### [Exercise directions]
In the material below, find each line with the word "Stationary" and list it.

### [Study material]
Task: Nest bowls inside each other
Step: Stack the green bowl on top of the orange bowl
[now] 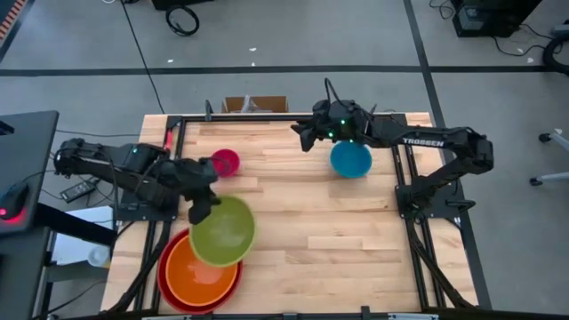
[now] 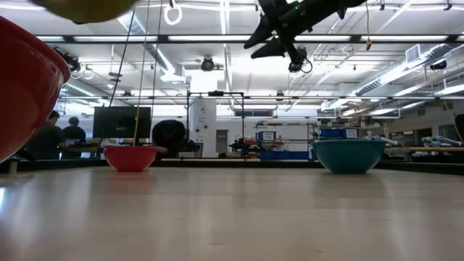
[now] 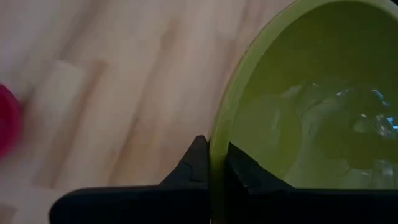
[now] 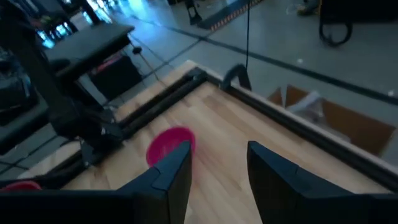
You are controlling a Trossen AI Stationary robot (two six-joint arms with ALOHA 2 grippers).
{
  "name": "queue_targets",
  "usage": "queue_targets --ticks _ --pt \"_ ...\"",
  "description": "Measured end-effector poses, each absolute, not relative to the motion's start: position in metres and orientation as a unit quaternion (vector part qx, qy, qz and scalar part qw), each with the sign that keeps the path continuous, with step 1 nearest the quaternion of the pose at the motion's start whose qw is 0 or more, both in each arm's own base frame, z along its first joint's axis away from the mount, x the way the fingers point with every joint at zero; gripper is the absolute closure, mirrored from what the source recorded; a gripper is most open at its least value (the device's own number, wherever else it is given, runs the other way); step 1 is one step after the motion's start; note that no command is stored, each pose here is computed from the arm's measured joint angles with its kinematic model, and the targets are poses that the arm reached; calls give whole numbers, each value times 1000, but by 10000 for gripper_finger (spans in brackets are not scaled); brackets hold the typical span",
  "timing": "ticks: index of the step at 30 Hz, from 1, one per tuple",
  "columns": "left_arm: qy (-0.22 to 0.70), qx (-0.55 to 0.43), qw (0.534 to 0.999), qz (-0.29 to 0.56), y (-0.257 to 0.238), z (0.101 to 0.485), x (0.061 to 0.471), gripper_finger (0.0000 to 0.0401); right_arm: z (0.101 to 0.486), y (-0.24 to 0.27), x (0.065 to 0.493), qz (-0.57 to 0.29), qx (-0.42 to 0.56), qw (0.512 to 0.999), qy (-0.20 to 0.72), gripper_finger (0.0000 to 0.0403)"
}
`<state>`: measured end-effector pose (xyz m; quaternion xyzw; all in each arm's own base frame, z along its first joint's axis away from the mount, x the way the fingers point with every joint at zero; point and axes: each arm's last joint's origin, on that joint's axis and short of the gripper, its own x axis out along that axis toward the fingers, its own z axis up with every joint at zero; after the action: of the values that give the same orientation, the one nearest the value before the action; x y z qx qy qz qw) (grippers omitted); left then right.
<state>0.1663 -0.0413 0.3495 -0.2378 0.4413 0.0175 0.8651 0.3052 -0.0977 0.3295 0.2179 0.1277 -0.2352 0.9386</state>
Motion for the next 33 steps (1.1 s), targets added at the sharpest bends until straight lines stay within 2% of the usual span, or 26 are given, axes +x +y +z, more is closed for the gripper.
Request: queue_targets --ticks 5,11,20,27,30,33 --pt "506 -246 826 -18 -59 335 162 389 318 -100 309 -241 243 927 157 245" --pt "540 -265 798 -21 -84 307 158 387 305 -99 309 -241 251 915 203 245" --pt "588 -277 759 31 -105 255 144 386 306 -96 309 -207 258 919 215 243" --pt "604 -320 724 95 -105 236 137 385 305 -98 308 -209 256 919 217 243" --pt "603 -326 721 102 -105 236 137 373 303 -101 306 -212 249 916 231 243" --pt "603 -328 720 103 -105 236 137 342 297 -106 300 -230 247 904 264 242"
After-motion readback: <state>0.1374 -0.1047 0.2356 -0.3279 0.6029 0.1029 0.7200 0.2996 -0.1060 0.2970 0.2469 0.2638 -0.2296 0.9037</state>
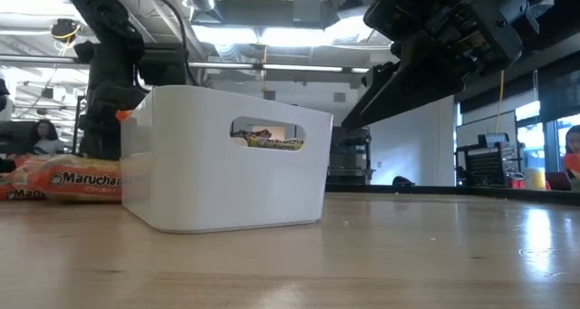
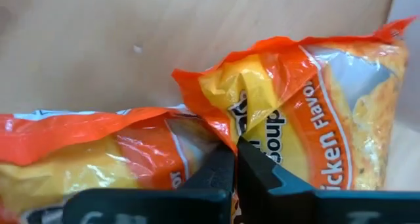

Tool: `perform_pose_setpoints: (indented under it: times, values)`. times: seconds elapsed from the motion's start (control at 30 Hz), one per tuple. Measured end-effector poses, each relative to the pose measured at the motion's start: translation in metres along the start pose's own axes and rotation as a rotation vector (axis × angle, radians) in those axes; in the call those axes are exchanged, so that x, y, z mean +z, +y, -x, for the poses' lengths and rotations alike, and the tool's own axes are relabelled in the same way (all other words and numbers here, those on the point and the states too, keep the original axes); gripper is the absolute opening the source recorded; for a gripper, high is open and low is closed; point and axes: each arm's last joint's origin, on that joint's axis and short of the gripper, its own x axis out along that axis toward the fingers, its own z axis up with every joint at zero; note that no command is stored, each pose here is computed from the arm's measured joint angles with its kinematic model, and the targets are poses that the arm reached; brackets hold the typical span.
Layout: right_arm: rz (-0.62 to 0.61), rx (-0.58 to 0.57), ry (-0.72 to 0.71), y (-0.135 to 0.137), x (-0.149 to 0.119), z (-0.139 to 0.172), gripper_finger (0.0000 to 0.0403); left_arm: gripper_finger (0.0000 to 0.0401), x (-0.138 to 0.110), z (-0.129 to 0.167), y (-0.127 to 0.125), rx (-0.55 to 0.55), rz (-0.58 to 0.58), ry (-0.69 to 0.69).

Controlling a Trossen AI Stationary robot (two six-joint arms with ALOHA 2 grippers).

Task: Sort Maruchan noodles
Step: Put the yellow noodle pack into the white bin

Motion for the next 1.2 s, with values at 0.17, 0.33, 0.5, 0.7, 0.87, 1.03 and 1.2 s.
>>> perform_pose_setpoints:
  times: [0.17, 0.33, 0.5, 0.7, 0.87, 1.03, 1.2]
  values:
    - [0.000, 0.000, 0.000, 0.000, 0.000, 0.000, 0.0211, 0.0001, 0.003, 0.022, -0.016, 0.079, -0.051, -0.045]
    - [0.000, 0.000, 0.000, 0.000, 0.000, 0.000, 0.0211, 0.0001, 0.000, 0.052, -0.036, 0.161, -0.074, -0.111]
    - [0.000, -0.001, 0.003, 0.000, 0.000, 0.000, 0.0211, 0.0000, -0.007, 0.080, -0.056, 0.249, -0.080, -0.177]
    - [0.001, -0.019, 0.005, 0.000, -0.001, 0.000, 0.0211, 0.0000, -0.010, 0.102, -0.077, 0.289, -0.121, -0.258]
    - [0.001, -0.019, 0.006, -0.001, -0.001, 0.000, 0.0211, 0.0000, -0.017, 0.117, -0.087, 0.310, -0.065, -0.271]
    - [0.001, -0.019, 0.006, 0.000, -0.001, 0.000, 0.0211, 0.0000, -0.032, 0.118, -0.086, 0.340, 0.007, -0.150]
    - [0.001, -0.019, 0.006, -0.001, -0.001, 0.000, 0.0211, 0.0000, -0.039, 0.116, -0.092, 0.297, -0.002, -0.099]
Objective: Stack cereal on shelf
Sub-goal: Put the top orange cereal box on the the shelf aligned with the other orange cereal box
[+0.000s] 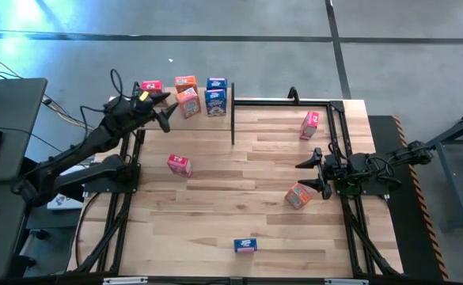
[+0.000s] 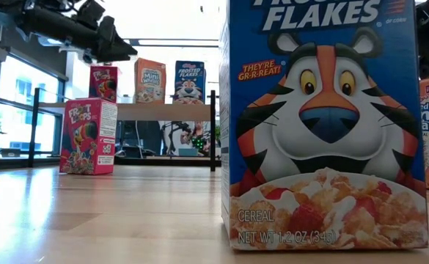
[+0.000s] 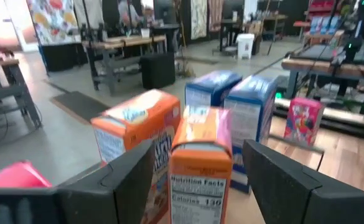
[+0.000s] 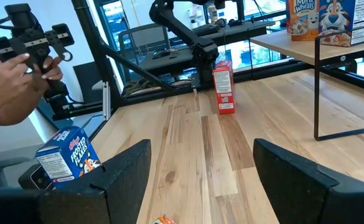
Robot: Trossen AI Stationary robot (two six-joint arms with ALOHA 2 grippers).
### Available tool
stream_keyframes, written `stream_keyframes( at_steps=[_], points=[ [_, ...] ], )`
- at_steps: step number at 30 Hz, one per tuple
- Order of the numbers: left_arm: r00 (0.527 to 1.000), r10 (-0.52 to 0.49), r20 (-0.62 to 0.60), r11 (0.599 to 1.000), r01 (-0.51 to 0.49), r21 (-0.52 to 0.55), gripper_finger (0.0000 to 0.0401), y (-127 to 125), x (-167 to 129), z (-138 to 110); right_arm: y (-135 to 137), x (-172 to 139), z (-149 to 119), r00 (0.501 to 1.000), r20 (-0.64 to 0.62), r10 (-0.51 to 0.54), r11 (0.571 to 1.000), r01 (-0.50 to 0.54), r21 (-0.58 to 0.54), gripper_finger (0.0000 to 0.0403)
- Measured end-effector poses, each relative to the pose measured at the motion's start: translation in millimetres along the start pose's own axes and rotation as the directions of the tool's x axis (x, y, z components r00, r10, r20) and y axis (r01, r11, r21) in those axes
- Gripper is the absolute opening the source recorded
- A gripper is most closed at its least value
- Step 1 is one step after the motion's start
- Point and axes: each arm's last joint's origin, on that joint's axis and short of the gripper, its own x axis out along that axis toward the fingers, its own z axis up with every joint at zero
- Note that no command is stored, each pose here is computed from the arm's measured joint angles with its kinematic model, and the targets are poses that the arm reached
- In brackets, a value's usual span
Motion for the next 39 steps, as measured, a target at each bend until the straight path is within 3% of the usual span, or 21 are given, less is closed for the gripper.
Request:
stream_keyframes(
  at_steps=[4,7,15,25,39],
  points=[
    [0.998,-0.016,0.056,1.000,0.016,-0.004,0.0235,-2,-10,7,0,0,0,1.000,0.000,0.000,1.000,0.000,0.000,0.0275],
    [0.994,-0.093,0.060,0.995,0.094,-0.017,0.0235,-8,-14,8,0,0,0,1.000,0.000,0.000,1.000,0.000,0.000,0.0275],
    [0.971,-0.228,-0.069,0.973,0.230,0.018,0.0235,-30,-12,-5,0,0,0,1.000,0.000,0.000,1.000,0.000,0.000,0.0275],
    [0.968,-0.130,-0.213,0.989,0.142,0.038,0.0235,-46,10,-23,0,0,0,1.000,0.001,-0.001,1.000,0.001,0.000,0.0275],
    [0.967,-0.002,-0.255,0.999,0.014,0.046,0.0235,-51,39,-38,0,0,0,1.000,0.000,-0.001,1.000,0.001,0.000,0.0275]
  ],
)
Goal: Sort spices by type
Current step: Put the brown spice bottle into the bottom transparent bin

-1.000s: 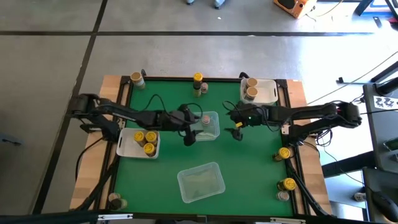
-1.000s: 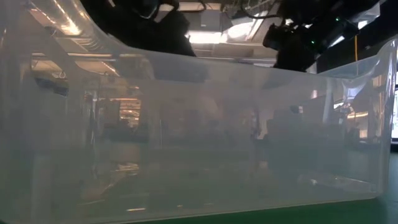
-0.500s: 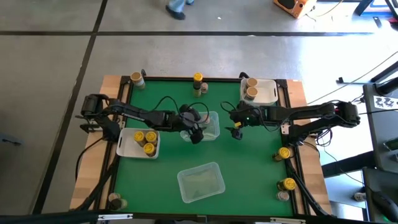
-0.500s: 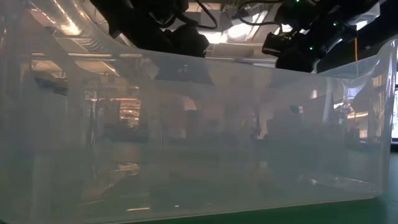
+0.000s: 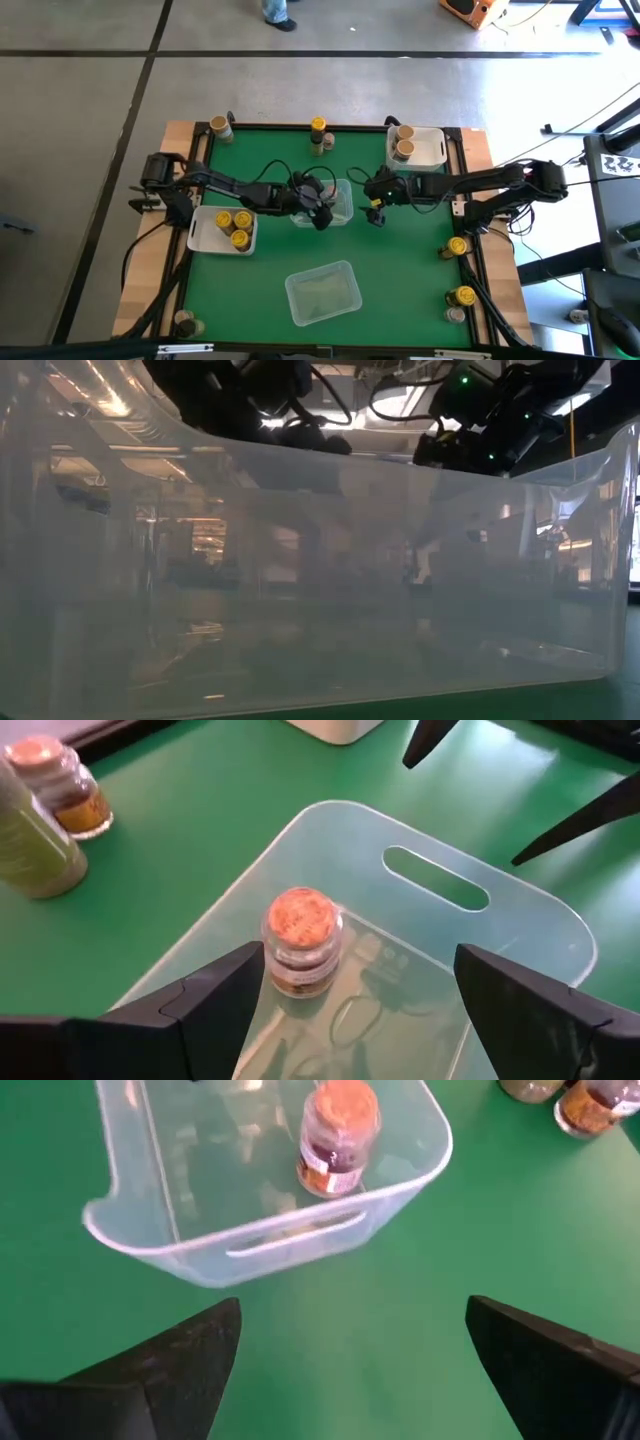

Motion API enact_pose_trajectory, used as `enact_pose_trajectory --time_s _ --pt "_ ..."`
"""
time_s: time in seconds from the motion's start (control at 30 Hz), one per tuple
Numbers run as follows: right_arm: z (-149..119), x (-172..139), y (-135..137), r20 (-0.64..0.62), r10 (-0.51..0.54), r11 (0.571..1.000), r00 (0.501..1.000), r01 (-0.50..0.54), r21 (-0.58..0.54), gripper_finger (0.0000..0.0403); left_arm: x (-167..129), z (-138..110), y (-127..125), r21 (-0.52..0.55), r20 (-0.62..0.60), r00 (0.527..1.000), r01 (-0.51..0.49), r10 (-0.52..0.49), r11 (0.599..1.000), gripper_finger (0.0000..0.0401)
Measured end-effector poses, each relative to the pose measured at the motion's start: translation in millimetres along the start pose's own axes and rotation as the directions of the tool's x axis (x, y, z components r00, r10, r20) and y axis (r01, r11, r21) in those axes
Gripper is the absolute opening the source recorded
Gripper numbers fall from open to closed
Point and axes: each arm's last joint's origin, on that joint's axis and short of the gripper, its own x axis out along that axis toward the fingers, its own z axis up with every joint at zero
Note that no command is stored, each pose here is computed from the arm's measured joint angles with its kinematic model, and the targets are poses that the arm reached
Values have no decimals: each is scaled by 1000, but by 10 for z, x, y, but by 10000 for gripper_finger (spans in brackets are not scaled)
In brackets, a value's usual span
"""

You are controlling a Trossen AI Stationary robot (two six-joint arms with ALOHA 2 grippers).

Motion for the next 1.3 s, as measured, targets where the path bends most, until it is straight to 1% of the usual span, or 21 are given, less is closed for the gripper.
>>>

### [Output of the task]
You are controlling a Trossen AI Stationary robot (two six-joint arms with ALOHA 2 grippers).
Controlling a Trossen AI Stationary robot (two six-joint arms with ALOHA 2 grippers).
Robot: Trossen AI Stationary robot (two six-joint arms with ALOHA 2 grippers).
You are controlling a Trossen AI Stationary robot (two six-joint arms with ALOHA 2 grippers).

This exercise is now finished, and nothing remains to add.